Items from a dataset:
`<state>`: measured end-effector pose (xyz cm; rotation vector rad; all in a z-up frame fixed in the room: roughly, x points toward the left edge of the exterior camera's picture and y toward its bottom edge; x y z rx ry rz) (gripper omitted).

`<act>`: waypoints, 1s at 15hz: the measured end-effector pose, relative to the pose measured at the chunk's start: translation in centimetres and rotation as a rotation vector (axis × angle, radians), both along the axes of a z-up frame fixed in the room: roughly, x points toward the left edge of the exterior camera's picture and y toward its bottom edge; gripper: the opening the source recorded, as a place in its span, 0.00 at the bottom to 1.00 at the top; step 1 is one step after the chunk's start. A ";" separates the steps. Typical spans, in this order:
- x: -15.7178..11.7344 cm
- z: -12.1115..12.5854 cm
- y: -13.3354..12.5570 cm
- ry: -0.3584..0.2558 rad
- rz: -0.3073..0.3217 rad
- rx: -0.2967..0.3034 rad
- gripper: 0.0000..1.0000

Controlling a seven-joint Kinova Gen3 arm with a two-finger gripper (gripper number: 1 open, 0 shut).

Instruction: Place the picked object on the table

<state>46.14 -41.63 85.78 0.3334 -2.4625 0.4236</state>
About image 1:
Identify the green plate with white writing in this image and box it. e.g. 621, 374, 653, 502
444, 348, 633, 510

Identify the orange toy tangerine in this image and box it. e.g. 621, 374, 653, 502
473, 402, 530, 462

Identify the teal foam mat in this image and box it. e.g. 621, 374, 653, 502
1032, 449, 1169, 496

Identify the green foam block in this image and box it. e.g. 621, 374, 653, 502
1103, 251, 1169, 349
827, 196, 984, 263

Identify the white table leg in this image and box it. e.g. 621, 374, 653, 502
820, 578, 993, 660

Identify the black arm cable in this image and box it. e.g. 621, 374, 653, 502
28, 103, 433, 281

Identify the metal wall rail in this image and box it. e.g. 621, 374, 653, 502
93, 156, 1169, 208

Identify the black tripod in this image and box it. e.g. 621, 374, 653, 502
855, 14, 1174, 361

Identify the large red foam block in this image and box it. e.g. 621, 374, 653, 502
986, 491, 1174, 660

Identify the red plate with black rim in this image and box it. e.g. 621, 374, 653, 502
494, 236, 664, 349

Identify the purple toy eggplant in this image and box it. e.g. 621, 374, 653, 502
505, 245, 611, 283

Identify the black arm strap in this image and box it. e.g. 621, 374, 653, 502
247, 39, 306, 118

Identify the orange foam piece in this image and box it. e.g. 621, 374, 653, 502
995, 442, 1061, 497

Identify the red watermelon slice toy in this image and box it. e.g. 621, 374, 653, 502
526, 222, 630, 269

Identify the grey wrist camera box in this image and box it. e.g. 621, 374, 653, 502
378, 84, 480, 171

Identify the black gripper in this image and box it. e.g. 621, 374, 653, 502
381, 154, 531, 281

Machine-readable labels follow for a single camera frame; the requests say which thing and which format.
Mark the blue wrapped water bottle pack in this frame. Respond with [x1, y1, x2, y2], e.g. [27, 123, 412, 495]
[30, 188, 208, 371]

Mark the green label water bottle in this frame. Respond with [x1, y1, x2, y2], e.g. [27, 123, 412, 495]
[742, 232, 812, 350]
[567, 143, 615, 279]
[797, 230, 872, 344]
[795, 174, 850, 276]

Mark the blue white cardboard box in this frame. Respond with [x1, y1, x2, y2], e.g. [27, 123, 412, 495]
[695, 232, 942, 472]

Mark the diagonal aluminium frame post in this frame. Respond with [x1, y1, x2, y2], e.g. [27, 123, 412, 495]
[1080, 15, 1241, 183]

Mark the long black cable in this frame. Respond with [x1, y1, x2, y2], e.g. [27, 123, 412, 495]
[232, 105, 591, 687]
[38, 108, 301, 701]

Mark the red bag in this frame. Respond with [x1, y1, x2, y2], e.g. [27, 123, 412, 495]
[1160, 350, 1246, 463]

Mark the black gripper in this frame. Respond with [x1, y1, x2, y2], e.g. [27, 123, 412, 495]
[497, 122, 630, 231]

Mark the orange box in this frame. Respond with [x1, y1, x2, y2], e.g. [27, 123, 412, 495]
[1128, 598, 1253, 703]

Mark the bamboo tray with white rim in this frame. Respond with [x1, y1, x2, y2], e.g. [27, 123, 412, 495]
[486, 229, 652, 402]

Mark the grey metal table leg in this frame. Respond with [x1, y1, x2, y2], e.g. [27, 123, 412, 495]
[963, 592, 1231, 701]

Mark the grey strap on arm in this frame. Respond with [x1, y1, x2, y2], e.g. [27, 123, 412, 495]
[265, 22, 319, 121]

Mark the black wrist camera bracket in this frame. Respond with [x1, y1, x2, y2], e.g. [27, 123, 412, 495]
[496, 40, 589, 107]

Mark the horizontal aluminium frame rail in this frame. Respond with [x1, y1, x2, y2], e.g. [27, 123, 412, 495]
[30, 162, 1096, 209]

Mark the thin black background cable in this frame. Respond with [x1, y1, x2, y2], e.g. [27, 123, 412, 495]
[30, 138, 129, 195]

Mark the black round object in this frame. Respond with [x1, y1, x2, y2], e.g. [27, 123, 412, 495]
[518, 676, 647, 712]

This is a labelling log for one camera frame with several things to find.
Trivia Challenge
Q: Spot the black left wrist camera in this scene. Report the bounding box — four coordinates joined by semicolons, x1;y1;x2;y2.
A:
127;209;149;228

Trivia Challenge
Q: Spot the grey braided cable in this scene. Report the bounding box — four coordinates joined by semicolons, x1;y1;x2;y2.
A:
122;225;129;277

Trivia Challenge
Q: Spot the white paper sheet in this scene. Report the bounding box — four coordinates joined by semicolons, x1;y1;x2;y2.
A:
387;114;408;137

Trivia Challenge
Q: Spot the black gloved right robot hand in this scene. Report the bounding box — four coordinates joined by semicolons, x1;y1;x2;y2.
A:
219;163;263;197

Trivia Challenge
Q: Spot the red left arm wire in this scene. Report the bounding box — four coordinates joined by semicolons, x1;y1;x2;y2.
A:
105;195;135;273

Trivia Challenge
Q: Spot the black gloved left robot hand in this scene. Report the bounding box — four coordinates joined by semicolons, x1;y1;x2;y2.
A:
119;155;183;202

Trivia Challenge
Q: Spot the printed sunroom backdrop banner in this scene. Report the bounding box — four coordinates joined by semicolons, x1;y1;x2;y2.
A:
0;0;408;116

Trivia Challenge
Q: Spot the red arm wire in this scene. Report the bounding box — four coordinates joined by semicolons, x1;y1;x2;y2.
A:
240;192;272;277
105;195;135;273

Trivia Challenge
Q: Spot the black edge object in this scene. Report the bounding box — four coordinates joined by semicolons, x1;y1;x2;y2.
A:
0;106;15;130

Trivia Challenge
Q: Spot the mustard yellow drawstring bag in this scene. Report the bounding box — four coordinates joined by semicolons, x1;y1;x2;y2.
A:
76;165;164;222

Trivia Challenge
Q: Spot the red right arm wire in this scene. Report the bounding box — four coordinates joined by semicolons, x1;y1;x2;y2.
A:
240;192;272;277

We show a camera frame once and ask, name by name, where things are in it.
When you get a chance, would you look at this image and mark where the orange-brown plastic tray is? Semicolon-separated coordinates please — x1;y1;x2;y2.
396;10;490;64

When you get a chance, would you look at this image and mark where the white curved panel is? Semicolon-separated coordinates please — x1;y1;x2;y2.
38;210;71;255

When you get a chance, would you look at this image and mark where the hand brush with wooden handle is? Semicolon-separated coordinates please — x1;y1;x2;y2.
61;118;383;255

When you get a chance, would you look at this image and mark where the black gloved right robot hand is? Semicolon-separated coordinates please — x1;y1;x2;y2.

# Task requirements
Restate the whole set of entries exactly.

# Solution to this exercise
`<state>`: measured end-effector pose (xyz cm; rotation vector rad; all in a z-up frame fixed in the room: roughly, x points toward the left edge of the exterior camera's picture and y toward its bottom edge; x y z rx ry rz) (gripper omitted).

`<act>`: waypoints, 1s at 15hz: the measured end-effector pose, relative to the pose measured at the chunk's start: translation in centimetres and rotation as a rotation vector (axis × angle, radians), both along the axes of a z-up frame fixed in the room: roughly, x points toward the left edge of the exterior camera's picture and y toward its bottom edge; gripper: the opening the source recorded, as a place in its span, 0.00 at the bottom to 1.00 at the top; step 1 is one step after the chunk's start. A ";" separates the steps. Typical spans, in this order:
- x: -15.7178..11.7344 cm
- z: -12.1115..12.5854 cm
- y: -13.3354..12.5570 cm
- ry: -0.3584..0.2558 rad
- rz: -0.3073..0.3217 rad
- rx: -0.2967..0.3034 rad
- gripper: 0.0000..1.0000

Controlling a seven-joint Kinova Gen3 arm with a two-finger gripper (gripper number: 1 open, 0 shut).

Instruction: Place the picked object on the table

<state>46.14 -41.63 85.78 0.3334 -2.4625 0.4236</state>
About image 1:
Identify the green plate with white writing in this image and box it. e.g. 621, 374, 653, 502
444, 348, 633, 510

Identify the orange toy tangerine in this image and box it. e.g. 621, 374, 653, 502
473, 402, 530, 462

Identify the teal foam mat in this image and box it. e.g. 621, 374, 653, 502
1032, 449, 1169, 496

Identify the green foam block in this image and box it. e.g. 621, 374, 653, 502
1103, 251, 1169, 349
827, 196, 984, 263

Identify the white table leg in this image and box it. e.g. 621, 374, 653, 502
820, 578, 993, 660

Identify the black arm cable in this image and box it. e.g. 621, 374, 653, 502
28, 103, 433, 281

Identify the metal wall rail in this image and box it. e.g. 621, 374, 653, 502
93, 156, 1169, 208

Identify the black tripod in this image and box it. e.g. 621, 374, 653, 502
855, 14, 1174, 361

Identify the large red foam block in this image and box it. e.g. 621, 374, 653, 502
986, 491, 1174, 660

Identify the red plate with black rim in this image and box it. e.g. 621, 374, 653, 502
494, 236, 664, 349

Identify the purple toy eggplant in this image and box it. e.g. 621, 374, 653, 502
505, 245, 611, 283

Identify the black arm strap in this image and box it. e.g. 621, 374, 653, 502
247, 39, 306, 118

Identify the orange foam piece in this image and box it. e.g. 621, 374, 653, 502
995, 442, 1061, 497

Identify the red watermelon slice toy in this image and box it. e.g. 621, 374, 653, 502
526, 222, 630, 269

Identify the grey wrist camera box in this image and box it. e.g. 621, 374, 653, 502
378, 84, 480, 171

Identify the black gripper in this image and box it. e.g. 621, 374, 653, 502
381, 154, 531, 281

Machine-readable labels follow for a single camera frame; the requests say which thing and which format.
Mark the blue wrapped water bottle pack in this frame. Respond with [x1, y1, x2, y2], e.g. [27, 123, 412, 495]
[30, 188, 208, 371]

Mark the green label water bottle in this frame. Respond with [x1, y1, x2, y2], e.g. [27, 123, 412, 495]
[742, 232, 812, 350]
[567, 143, 615, 279]
[797, 230, 872, 344]
[795, 174, 850, 276]

Mark the blue white cardboard box in this frame. Respond with [x1, y1, x2, y2], e.g. [27, 123, 412, 495]
[695, 232, 942, 472]

Mark the diagonal aluminium frame post in this frame. Respond with [x1, y1, x2, y2], e.g. [27, 123, 412, 495]
[1080, 15, 1241, 183]

Mark the long black cable in this frame. Respond with [x1, y1, x2, y2], e.g. [27, 123, 412, 495]
[232, 105, 591, 687]
[38, 108, 301, 701]

Mark the red bag in this frame. Respond with [x1, y1, x2, y2], e.g. [27, 123, 412, 495]
[1160, 350, 1246, 463]

Mark the black gripper in this frame. Respond with [x1, y1, x2, y2], e.g. [27, 123, 412, 495]
[497, 122, 630, 231]

Mark the orange box in this frame. Respond with [x1, y1, x2, y2], e.g. [27, 123, 412, 495]
[1128, 598, 1253, 703]

Mark the bamboo tray with white rim in this frame. Respond with [x1, y1, x2, y2], e.g. [27, 123, 412, 495]
[486, 229, 652, 402]

Mark the grey metal table leg in this frame. Respond with [x1, y1, x2, y2], e.g. [27, 123, 412, 495]
[963, 592, 1231, 701]

Mark the grey strap on arm in this frame. Respond with [x1, y1, x2, y2], e.g. [27, 123, 412, 495]
[265, 22, 319, 121]

Mark the black wrist camera bracket in this frame. Respond with [x1, y1, x2, y2], e.g. [27, 123, 412, 495]
[496, 40, 589, 107]

Mark the horizontal aluminium frame rail in this frame. Respond with [x1, y1, x2, y2], e.g. [27, 123, 412, 495]
[30, 162, 1096, 209]

Mark the thin black background cable in this frame. Respond with [x1, y1, x2, y2], e.g. [27, 123, 412, 495]
[30, 138, 129, 195]

Mark the black round object in this frame. Respond with [x1, y1, x2, y2], e.g. [27, 123, 412, 495]
[518, 676, 647, 712]

This is a labelling log for one camera frame with several things to find.
Trivia Challenge
Q: Spot the black left wrist camera in this scene. Report the bounding box — four coordinates joined by semicolons, x1;y1;x2;y2.
A:
127;209;149;228

Trivia Challenge
Q: Spot the grey braided cable in this scene. Report the bounding box — four coordinates joined by semicolons, x1;y1;x2;y2.
A:
122;225;129;277

Trivia Challenge
Q: Spot the white paper sheet in this scene. Report the bounding box — four coordinates joined by semicolons, x1;y1;x2;y2.
A:
387;114;408;137

Trivia Challenge
Q: Spot the black gloved right robot hand in this scene. Report the bounding box — four coordinates joined by semicolons, x1;y1;x2;y2.
A:
219;163;263;197

Trivia Challenge
Q: Spot the red left arm wire in this scene. Report the bounding box — four coordinates joined by semicolons, x1;y1;x2;y2.
A:
105;195;135;273

Trivia Challenge
Q: Spot the black gloved left robot hand in this scene. Report the bounding box — four coordinates joined by semicolons, x1;y1;x2;y2.
A:
119;155;183;202

Trivia Challenge
Q: Spot the printed sunroom backdrop banner in this scene. Report the bounding box — four coordinates joined by semicolons, x1;y1;x2;y2.
A:
0;0;408;116

Trivia Challenge
Q: Spot the red arm wire in this scene. Report the bounding box — four coordinates joined by semicolons, x1;y1;x2;y2.
A:
240;192;272;277
105;195;135;273

Trivia Challenge
Q: Spot the black edge object in this scene. Report the bounding box — four coordinates joined by semicolons, x1;y1;x2;y2.
A:
0;106;15;130

Trivia Challenge
Q: Spot the mustard yellow drawstring bag in this scene. Report the bounding box — four coordinates joined by semicolons, x1;y1;x2;y2.
A:
76;165;164;222

Trivia Challenge
Q: Spot the red right arm wire in this scene. Report the bounding box — four coordinates joined by semicolons, x1;y1;x2;y2.
A:
240;192;272;277

We show a camera frame once and ask, name by name, where things are in it.
When you get a chance, would you look at this image and mark where the orange-brown plastic tray is? Semicolon-separated coordinates please — x1;y1;x2;y2.
396;10;490;64

When you get a chance, would you look at this image and mark where the white curved panel is? Semicolon-separated coordinates please — x1;y1;x2;y2.
38;210;71;255

When you get a chance, would you look at this image and mark where the hand brush with wooden handle is? Semicolon-separated coordinates please — x1;y1;x2;y2.
61;118;383;255

When you get a chance, would you look at this image and mark where the black gloved right robot hand is? Semicolon-separated coordinates please — x1;y1;x2;y2.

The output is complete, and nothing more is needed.